## ACTION ITEM:
State the number of lines in the following data that contain the string "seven", and nothing else.

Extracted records
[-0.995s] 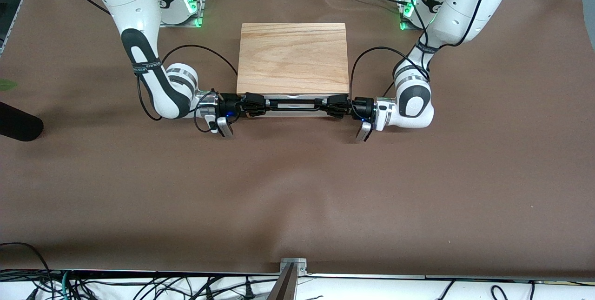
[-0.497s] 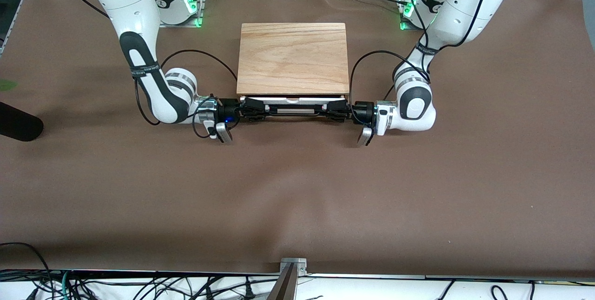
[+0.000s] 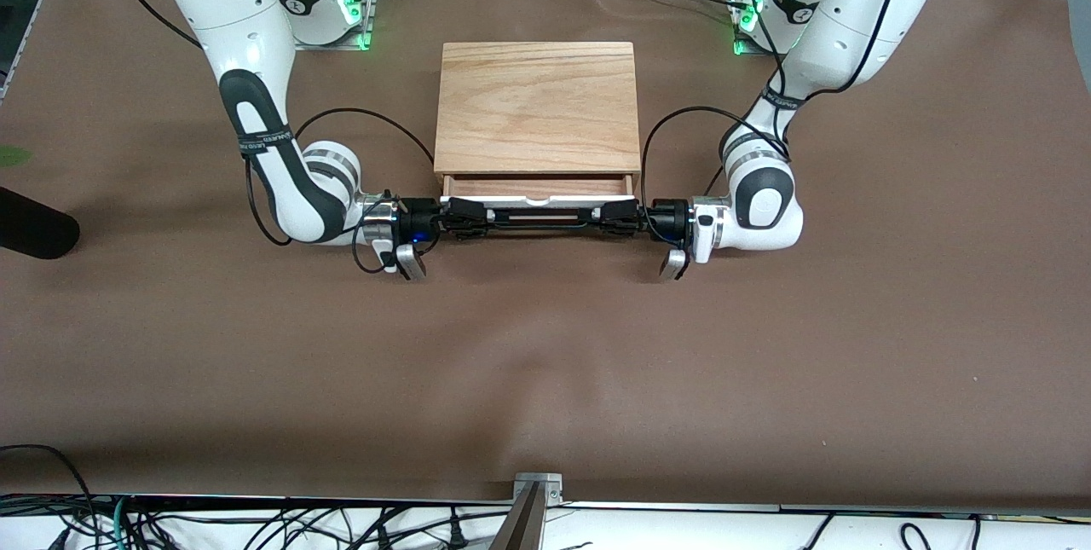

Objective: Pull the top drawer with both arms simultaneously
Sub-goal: 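Pull the handle outward with both grippers, sliding the white drawer open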

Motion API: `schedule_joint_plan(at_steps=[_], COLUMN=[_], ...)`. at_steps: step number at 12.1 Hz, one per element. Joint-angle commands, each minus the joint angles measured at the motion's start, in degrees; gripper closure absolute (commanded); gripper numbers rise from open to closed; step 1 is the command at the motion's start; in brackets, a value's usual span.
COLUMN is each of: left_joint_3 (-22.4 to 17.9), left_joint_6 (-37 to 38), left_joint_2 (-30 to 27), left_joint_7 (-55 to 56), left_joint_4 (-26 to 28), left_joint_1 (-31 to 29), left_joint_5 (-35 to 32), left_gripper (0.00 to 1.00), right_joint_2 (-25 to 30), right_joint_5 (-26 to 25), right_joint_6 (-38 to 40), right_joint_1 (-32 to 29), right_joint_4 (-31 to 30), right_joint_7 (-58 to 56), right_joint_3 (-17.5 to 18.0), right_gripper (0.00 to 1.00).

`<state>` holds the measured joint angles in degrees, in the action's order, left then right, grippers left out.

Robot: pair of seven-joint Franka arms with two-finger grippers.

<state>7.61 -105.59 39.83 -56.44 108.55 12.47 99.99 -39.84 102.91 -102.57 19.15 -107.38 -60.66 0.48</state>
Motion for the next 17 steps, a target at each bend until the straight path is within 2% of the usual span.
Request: schedule_joint_plan(at_steps=[1,7,17], left_joint_3=[-1.1,-2.6,-6.5], left_joint_6=[0.3,0.3,0.3], left_joint_2=[1.3,2.9,7.5], left_joint_7=[2.4,6.9,12.8], left_joint_4=[-0.9,-3.7,-12.3], left_joint_1=[1.3,1.7,3.1], left_joint_5=[0.6,0.3,0.2], left_gripper=[1.0,1.0,1.0], right_joint_2=[-1.8,-6.5,-11.0], right_joint_5=[1.5,1.6,1.4], right_joint_6=[-1.4,-1.8,-3.9], right_joint_1=[-0.8,-0.9,-1.0], right_joint_4=[7.3,15.5,23.5], right_joint_7=[5.4,9.3,13.8], right_joint_3=[-1.7,-2.7,-5.0], right_gripper=[0.91,0.91,0.91])
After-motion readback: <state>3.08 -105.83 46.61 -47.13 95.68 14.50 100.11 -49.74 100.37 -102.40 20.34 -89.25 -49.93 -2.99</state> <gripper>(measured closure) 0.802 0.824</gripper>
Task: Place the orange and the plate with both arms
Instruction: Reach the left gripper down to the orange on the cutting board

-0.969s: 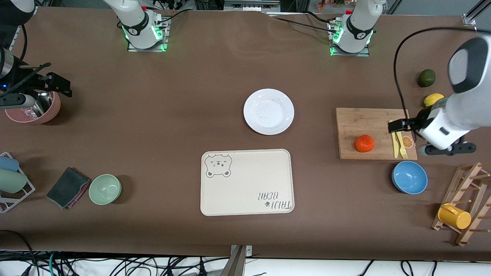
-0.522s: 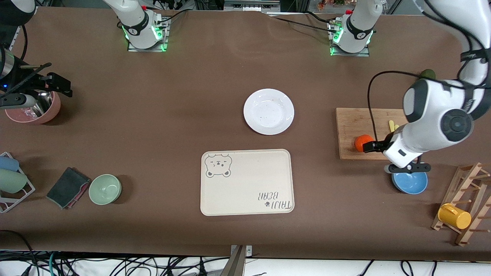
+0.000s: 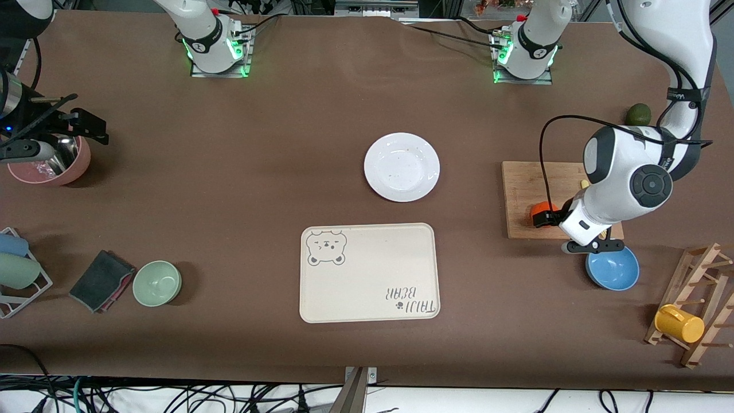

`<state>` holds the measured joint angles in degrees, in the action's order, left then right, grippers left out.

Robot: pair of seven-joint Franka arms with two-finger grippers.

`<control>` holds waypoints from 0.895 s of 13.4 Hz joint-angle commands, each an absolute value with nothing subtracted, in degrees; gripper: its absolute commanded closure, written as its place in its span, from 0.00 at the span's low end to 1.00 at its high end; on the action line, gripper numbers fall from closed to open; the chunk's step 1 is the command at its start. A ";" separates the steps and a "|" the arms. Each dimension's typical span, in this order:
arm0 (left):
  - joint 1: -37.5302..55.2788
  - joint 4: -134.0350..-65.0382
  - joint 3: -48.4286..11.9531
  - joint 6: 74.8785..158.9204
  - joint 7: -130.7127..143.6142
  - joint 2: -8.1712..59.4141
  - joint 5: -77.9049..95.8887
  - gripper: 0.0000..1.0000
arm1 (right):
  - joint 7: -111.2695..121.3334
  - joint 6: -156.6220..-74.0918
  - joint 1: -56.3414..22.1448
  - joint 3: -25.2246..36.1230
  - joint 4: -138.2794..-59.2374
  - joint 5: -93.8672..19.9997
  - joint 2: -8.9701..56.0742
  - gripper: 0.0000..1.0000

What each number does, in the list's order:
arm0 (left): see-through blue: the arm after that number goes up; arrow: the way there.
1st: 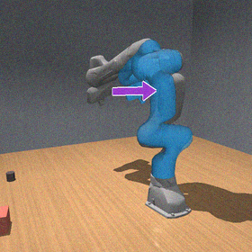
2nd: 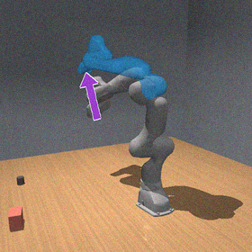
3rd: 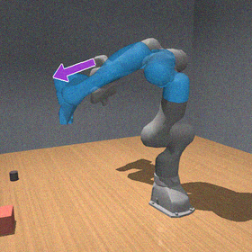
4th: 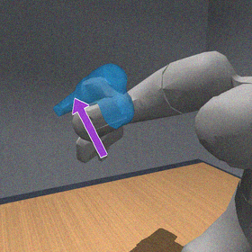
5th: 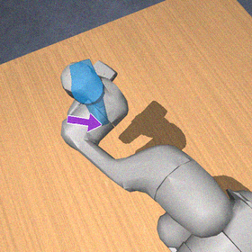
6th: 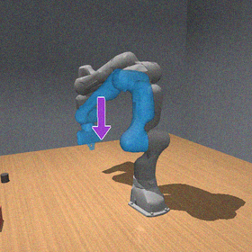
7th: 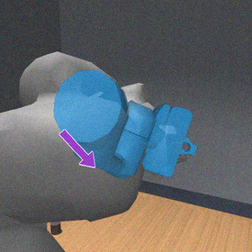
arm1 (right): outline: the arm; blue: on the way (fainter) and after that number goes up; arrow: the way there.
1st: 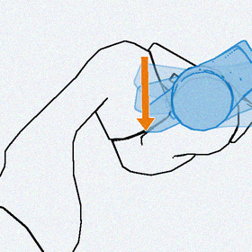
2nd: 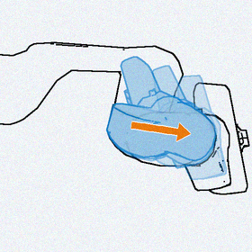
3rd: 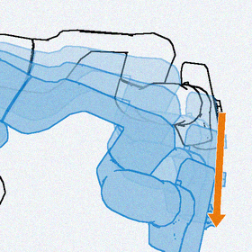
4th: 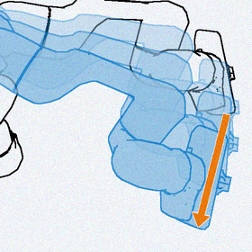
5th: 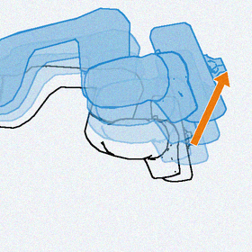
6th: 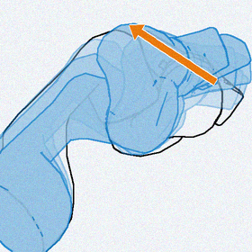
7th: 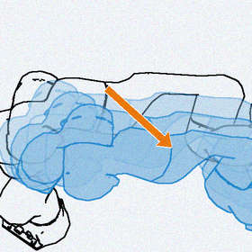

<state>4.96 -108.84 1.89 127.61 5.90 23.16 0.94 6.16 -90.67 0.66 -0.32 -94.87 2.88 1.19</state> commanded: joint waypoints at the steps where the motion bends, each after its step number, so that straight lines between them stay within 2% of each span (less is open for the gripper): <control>1: 4.57 -116.96 2.02 136.20 2.65 21.18 1.76 0.00 | 6.24 -90.00 1.32 -0.97 -94.92 2.64 0.79 0.00; 3: 3.78 -118.56 2.02 138.68 0.89 21.36 1.76 0.00 | 6.24 -89.91 1.32 -0.97 -94.92 2.64 0.70 0.00; 12: 3.96 -119.09 1.93 138.60 -1.84 23.99 1.67 0.00 | 6.24 -89.56 1.32 -0.97 -94.92 2.64 0.79 0.00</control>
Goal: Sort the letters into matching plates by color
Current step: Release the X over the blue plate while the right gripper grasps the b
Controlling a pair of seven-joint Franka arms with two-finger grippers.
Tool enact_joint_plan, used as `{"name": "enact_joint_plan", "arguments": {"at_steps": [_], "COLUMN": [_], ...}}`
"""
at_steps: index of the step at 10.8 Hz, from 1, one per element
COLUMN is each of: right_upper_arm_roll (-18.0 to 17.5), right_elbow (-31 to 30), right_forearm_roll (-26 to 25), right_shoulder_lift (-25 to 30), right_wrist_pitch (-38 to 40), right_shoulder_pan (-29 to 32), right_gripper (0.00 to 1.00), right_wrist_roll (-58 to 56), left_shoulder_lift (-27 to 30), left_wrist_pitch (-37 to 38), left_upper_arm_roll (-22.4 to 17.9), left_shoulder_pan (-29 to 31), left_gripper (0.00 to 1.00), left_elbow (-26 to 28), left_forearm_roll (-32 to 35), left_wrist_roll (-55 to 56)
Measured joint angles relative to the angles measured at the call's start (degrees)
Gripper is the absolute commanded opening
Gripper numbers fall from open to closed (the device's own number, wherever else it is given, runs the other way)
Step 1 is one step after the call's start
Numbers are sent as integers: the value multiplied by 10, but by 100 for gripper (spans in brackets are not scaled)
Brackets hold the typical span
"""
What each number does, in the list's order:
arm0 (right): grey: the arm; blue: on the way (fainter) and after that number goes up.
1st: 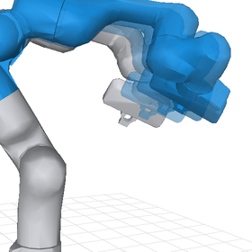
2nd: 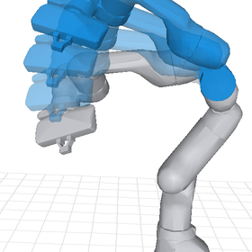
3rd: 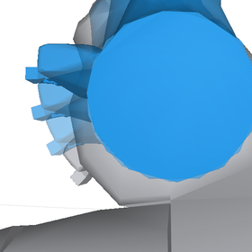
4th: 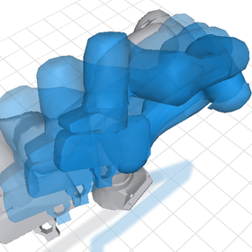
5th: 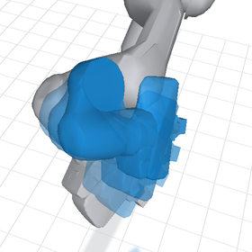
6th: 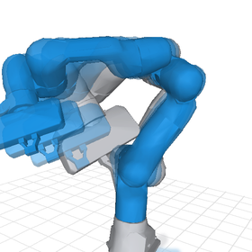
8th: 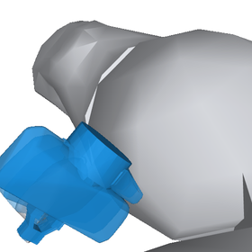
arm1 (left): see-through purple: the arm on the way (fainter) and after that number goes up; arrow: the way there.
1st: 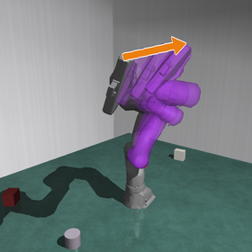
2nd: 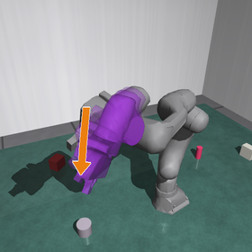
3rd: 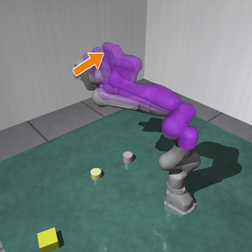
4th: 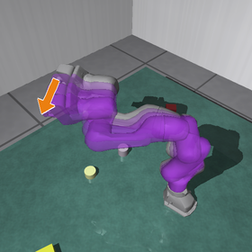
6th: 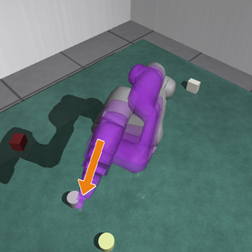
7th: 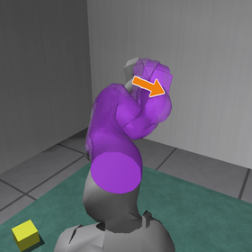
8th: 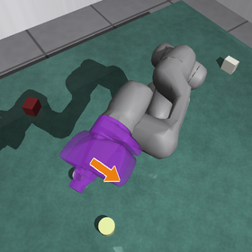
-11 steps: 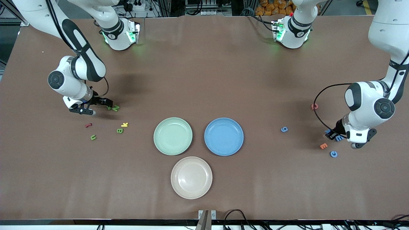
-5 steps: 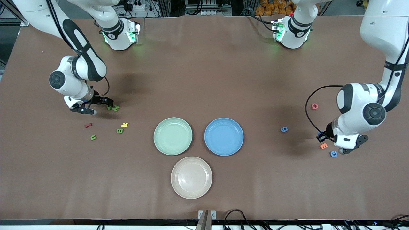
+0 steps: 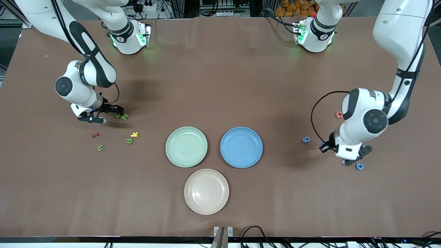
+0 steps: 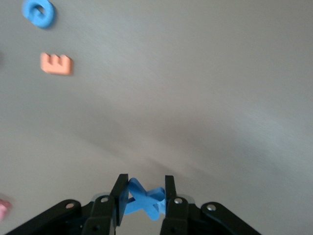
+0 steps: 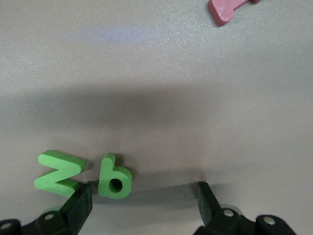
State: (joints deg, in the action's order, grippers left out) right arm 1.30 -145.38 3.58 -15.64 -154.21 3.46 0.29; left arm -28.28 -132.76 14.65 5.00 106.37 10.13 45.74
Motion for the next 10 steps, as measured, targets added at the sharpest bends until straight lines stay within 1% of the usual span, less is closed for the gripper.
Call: {"name": "enact_joint_plan", "arguments": {"at_steps": [1,2,5,8,10], "right_upper_arm_roll": [0,0,0,0,0], "right_elbow": [0,0,0,0,0], "right_forearm_roll": [0,0,0,0,0], "right_shoulder_lift": [0,3,5,5,5], "right_wrist_pitch": [-1,-2,-2,-3,-5], "right_shoulder_pan": [0,0,0,-1,-1], "right_gripper": [62,59,58,62,62], "right_wrist_roll": [-1,-2,-3,-4,-4], "left_shoulder_lift": [0,0,-1,-8,-13], "left_wrist_pitch": [1,2,2,2,2], "left_upper_arm_roll": [8,11,15,17,17], "left_shoulder_pan": [-15,-35,-98,-156,-186], "left_gripper": [0,0,0,0,0], "left_elbow": [-2,-4,-6,-15,-24], "left_forearm_roll": [0,0,0,-4,-7], "left_wrist_roll": [33,67,153,213,246]}}
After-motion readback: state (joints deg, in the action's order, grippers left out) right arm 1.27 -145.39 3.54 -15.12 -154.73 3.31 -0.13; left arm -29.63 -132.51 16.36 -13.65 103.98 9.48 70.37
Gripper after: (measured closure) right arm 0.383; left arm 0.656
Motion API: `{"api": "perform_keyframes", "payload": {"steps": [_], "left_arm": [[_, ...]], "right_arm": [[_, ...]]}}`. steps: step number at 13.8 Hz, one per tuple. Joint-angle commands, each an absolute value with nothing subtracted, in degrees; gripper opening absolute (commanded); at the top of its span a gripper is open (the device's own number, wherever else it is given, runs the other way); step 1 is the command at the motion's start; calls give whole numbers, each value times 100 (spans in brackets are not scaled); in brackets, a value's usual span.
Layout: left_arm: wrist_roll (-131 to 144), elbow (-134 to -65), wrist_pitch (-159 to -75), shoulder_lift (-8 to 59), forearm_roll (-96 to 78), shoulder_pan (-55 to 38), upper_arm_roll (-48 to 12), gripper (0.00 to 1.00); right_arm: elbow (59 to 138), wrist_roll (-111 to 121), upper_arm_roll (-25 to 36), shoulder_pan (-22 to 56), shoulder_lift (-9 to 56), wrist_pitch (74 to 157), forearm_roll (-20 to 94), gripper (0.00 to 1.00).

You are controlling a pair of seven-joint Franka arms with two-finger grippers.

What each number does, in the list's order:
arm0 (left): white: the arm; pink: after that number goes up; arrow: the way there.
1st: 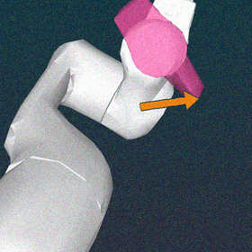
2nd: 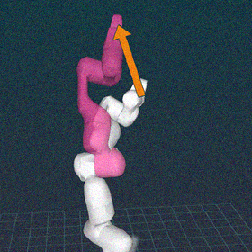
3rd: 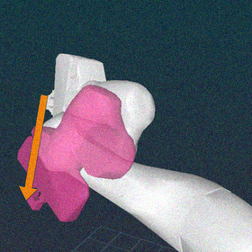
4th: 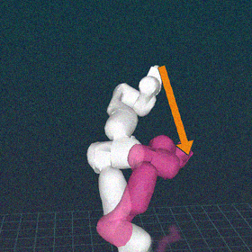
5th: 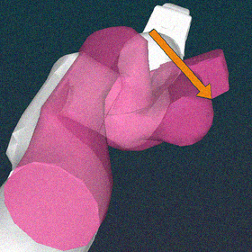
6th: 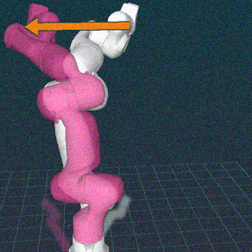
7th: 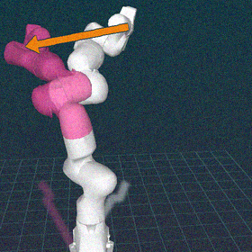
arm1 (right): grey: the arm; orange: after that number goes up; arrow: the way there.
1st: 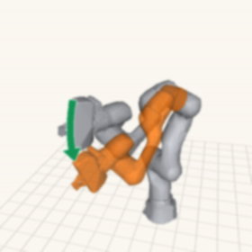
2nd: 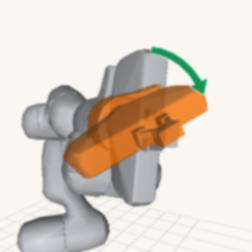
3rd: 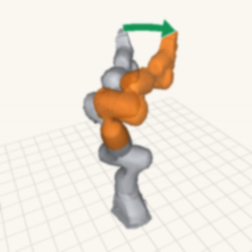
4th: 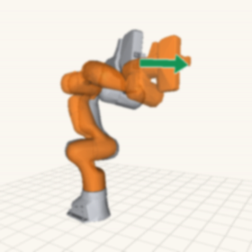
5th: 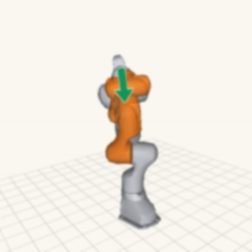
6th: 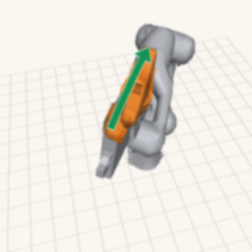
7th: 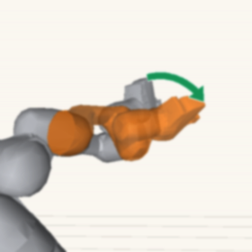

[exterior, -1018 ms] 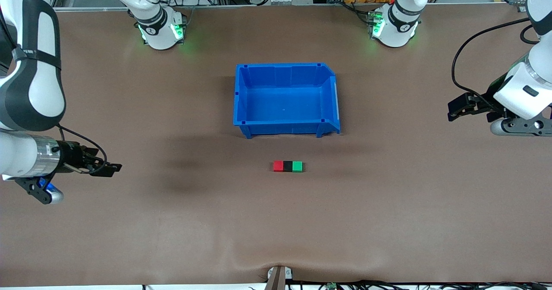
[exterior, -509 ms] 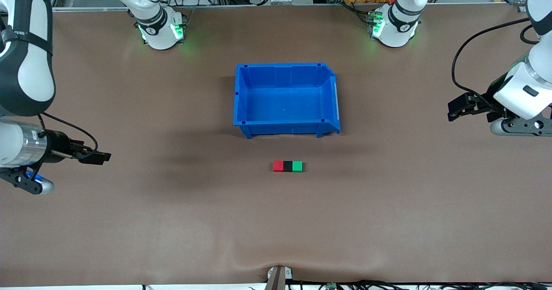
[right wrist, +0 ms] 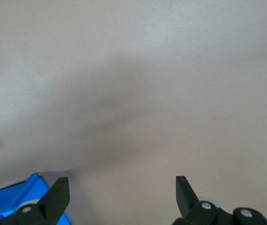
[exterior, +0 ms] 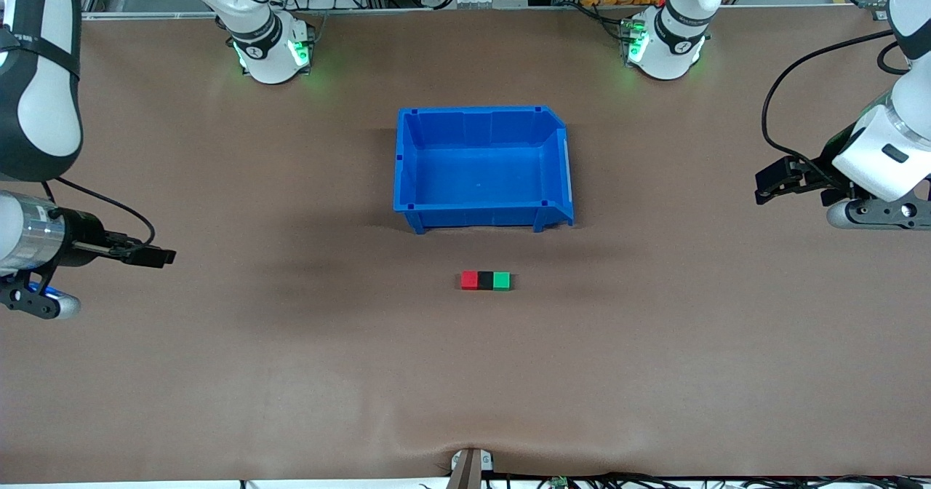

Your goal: Attach green and red cubes to black cube

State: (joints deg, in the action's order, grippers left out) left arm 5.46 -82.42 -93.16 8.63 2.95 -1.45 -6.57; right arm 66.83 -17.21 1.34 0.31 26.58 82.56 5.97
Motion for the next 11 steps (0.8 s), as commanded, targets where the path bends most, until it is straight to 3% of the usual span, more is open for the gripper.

## SOLUTION TO THIS TASK:
4